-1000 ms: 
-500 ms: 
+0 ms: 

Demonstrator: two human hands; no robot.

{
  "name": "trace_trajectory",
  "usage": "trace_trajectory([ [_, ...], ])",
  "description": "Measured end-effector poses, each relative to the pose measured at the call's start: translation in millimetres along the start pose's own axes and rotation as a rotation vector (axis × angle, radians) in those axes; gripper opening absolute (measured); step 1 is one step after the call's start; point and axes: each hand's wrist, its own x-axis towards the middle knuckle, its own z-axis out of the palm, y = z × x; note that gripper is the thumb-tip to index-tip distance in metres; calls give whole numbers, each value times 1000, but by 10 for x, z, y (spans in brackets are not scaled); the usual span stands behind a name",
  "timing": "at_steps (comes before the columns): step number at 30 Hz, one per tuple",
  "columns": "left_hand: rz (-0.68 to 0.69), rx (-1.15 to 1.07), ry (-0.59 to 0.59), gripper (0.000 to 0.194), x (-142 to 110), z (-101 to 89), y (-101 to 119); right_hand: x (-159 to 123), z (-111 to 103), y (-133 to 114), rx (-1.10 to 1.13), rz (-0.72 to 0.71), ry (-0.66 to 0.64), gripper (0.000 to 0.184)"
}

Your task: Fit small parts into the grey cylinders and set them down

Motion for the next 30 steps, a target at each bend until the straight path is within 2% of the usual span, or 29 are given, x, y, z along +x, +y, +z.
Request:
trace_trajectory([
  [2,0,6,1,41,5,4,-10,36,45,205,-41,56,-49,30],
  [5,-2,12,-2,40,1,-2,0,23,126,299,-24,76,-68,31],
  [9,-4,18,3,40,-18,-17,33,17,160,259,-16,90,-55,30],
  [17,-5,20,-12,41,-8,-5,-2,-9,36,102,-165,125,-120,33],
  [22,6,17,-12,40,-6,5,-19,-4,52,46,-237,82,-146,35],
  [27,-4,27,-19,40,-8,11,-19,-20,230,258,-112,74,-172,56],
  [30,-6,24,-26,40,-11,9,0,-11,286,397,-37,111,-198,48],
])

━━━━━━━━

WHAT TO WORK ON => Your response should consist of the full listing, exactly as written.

SOLVED EXERCISE =>
-1000 ms: 
-500 ms: 
+0 ms: 

Demonstrator: two human hands; no robot.

{
  "name": "trace_trajectory",
  "usage": "trace_trajectory([ [_, ...], ])",
  "description": "Measured end-effector poses, each relative to the pose measured at the call's start: translation in millimetres along the start pose's own axes and rotation as a rotation vector (axis × angle, radians) in those axes; gripper opening absolute (measured); step 1 is one step after the call's start; point and axes: each hand's wrist, its own x-axis towards the middle knuckle, its own z-axis out of the palm, y = z × x; note that gripper is the thumb-tip to index-tip distance in metres; calls give whole numbers, each value times 1000, but by 10 for x, z, y (spans in brackets are not scaled); the usual span stands behind a name",
  "timing": "at_steps (comes before the columns): step number at 30 Hz, one per tuple",
  "columns": "left_hand: rz (-0.68 to 0.69), rx (-1.15 to 1.07), ry (-0.59 to 0.59), gripper (0.000 to 0.194), x (-142 to 110), z (-101 to 89), y (-101 to 119); right_hand: x (-159 to 123), z (-111 to 103), y (-133 to 114), rx (-1.10 to 1.13), rz (-0.72 to 0.71), ry (-0.66 to 0.64), gripper (0.000 to 0.184)"
}

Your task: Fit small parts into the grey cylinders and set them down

Motion for the next 30 steps, a target at each bend until the straight path is within 2% of the usual span, or 29 are given, x, y, z along +x, +y, +z.
Request:
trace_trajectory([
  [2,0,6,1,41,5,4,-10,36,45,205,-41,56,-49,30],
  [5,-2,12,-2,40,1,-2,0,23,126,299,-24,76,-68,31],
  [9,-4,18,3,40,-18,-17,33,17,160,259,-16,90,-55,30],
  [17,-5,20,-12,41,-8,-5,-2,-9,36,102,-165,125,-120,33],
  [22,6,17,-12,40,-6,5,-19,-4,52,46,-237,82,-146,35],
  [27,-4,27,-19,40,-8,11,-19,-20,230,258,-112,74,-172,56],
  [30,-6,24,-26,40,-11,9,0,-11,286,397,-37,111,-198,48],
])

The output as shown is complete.